Segment Start: Given records

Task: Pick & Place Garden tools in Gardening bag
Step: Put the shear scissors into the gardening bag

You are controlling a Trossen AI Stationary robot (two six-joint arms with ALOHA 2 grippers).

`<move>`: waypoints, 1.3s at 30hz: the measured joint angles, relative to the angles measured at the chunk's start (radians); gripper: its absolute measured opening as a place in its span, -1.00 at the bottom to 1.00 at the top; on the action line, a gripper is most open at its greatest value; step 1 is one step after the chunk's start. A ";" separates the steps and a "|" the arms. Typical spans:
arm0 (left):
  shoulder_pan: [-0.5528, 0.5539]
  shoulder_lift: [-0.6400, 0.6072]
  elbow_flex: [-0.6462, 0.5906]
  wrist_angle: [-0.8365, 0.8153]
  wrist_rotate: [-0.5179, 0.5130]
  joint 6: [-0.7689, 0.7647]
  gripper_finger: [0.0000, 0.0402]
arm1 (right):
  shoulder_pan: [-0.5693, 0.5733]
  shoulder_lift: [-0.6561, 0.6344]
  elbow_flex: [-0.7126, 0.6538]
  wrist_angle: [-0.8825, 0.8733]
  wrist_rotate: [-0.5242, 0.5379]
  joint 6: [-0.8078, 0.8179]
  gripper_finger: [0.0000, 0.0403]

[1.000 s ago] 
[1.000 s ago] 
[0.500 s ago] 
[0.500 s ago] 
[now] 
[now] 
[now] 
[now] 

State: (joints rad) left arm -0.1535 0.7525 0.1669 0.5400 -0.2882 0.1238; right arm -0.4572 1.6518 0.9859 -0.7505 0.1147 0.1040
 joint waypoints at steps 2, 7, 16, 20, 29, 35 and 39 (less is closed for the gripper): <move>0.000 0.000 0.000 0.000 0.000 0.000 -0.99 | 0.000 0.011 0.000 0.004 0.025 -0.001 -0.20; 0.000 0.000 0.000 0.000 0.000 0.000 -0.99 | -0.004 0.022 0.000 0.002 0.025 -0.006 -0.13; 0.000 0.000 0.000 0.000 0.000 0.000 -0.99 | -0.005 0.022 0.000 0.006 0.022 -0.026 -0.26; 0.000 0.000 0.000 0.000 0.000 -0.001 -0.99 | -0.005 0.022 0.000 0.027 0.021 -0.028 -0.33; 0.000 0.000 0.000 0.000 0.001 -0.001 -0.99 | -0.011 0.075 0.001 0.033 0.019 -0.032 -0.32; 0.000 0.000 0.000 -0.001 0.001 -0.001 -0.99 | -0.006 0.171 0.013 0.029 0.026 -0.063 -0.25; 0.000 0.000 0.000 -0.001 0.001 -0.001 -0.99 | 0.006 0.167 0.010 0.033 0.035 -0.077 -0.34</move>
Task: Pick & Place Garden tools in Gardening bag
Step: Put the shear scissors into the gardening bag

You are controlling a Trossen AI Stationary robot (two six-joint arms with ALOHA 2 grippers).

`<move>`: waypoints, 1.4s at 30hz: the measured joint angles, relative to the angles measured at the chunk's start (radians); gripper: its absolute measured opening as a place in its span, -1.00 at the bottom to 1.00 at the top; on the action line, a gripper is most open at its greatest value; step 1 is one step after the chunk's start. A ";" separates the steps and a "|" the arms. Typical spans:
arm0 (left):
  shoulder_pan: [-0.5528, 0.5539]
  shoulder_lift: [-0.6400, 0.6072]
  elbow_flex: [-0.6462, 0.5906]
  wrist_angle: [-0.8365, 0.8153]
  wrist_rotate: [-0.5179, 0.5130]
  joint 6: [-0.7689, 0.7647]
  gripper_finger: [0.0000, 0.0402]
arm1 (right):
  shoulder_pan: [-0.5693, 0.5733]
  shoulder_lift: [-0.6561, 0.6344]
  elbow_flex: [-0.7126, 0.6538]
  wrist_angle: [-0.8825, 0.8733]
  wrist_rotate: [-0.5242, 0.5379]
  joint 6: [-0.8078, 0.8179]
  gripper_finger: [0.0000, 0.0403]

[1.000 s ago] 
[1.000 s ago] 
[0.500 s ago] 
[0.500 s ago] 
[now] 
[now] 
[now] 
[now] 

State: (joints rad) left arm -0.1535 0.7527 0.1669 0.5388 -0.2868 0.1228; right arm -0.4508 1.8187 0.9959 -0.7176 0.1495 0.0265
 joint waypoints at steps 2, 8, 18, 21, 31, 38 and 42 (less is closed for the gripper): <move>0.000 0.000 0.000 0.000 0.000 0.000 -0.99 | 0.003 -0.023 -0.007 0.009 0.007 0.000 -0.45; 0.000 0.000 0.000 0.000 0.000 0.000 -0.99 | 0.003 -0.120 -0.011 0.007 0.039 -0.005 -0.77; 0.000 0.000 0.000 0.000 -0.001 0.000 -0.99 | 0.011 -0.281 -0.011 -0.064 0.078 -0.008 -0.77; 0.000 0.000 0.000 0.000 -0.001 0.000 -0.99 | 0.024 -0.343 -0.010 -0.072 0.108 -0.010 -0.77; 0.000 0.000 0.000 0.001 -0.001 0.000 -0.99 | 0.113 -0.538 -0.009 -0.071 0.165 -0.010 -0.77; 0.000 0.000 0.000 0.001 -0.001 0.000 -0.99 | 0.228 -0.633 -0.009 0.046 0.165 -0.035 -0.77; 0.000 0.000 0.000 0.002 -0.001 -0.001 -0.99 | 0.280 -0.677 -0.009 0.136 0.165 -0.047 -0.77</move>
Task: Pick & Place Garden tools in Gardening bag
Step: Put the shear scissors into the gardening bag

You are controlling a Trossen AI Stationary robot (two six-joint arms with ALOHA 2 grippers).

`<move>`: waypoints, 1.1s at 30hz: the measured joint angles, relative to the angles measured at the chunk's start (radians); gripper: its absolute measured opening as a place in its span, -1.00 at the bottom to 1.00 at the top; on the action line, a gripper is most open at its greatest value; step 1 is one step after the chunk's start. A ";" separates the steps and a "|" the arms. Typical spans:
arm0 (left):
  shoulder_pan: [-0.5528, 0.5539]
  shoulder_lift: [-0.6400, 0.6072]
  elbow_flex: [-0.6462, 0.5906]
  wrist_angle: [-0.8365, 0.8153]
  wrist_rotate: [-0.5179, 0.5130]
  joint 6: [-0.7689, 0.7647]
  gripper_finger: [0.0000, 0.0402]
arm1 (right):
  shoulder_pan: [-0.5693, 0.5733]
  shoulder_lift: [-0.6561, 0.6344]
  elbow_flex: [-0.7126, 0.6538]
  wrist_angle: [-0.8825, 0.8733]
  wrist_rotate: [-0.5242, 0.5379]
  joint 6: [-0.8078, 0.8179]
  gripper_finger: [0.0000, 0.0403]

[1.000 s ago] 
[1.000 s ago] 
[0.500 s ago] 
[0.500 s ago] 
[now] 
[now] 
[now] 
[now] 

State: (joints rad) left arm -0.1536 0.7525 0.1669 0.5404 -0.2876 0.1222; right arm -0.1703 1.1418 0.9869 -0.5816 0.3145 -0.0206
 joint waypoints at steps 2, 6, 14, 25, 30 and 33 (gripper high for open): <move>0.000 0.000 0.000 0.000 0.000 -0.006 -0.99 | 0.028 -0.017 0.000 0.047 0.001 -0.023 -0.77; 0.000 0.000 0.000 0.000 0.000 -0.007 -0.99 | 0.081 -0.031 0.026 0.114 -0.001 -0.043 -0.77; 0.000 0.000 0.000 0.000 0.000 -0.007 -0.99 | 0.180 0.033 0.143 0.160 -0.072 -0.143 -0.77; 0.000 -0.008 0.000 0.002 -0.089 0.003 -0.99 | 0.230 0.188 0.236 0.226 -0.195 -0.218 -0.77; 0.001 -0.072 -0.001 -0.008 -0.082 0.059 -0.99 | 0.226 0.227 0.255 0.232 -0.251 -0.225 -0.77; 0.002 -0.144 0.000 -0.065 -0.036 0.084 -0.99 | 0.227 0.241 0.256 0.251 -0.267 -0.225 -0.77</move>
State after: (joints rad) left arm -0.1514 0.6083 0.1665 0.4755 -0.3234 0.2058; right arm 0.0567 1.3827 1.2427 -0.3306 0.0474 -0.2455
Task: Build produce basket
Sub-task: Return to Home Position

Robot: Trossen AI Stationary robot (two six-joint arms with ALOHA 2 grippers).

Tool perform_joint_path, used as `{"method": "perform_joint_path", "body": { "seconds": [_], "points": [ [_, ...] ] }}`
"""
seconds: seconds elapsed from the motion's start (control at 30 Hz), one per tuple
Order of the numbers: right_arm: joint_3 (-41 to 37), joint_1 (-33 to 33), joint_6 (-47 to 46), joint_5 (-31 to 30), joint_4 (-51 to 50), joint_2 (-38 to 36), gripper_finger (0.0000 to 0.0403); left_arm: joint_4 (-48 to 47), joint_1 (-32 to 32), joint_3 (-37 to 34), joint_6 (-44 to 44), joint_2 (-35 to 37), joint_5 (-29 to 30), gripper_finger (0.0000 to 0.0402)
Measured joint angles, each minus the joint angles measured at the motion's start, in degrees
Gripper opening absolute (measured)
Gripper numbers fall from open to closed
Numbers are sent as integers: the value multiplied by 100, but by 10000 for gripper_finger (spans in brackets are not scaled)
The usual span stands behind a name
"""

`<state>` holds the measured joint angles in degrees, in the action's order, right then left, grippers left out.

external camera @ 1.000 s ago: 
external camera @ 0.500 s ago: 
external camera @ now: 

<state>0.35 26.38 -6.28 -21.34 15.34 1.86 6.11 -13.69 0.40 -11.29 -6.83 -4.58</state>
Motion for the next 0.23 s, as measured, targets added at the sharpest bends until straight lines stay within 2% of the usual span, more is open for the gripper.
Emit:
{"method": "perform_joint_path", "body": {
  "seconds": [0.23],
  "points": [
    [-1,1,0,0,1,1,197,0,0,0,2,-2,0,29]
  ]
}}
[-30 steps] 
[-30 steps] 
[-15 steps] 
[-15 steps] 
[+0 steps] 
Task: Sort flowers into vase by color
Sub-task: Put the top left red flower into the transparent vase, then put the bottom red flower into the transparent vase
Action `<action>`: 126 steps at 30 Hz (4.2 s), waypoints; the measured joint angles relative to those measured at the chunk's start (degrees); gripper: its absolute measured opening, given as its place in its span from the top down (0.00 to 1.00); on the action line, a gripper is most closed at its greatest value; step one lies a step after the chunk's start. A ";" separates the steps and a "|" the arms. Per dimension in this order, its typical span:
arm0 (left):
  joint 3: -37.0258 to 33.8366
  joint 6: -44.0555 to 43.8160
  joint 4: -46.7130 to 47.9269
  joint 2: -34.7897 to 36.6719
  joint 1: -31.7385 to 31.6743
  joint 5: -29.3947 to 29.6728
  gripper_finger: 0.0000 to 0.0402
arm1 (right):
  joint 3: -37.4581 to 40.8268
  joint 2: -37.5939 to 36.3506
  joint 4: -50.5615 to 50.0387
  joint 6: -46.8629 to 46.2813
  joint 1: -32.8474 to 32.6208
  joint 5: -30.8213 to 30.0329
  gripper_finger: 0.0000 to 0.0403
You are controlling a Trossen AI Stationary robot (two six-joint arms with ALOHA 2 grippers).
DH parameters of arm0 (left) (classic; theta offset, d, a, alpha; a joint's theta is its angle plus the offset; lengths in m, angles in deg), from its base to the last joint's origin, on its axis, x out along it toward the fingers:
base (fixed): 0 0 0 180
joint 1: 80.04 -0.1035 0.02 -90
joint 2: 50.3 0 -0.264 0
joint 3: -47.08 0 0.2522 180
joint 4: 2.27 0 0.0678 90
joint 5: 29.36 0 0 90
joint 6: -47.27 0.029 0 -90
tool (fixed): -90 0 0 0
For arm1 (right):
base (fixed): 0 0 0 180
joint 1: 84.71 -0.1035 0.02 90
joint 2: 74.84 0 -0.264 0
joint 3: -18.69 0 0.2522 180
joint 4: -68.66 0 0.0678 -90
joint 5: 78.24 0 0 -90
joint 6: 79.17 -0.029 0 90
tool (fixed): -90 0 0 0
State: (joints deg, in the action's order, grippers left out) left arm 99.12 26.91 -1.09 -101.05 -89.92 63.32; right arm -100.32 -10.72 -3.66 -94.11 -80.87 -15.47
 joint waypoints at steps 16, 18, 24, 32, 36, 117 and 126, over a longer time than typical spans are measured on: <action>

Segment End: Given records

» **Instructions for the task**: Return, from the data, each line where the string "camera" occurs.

» **Solution**:
external camera @ 1.000 s ago: 
external camera @ 0.500 s ago: 
external camera @ now: 

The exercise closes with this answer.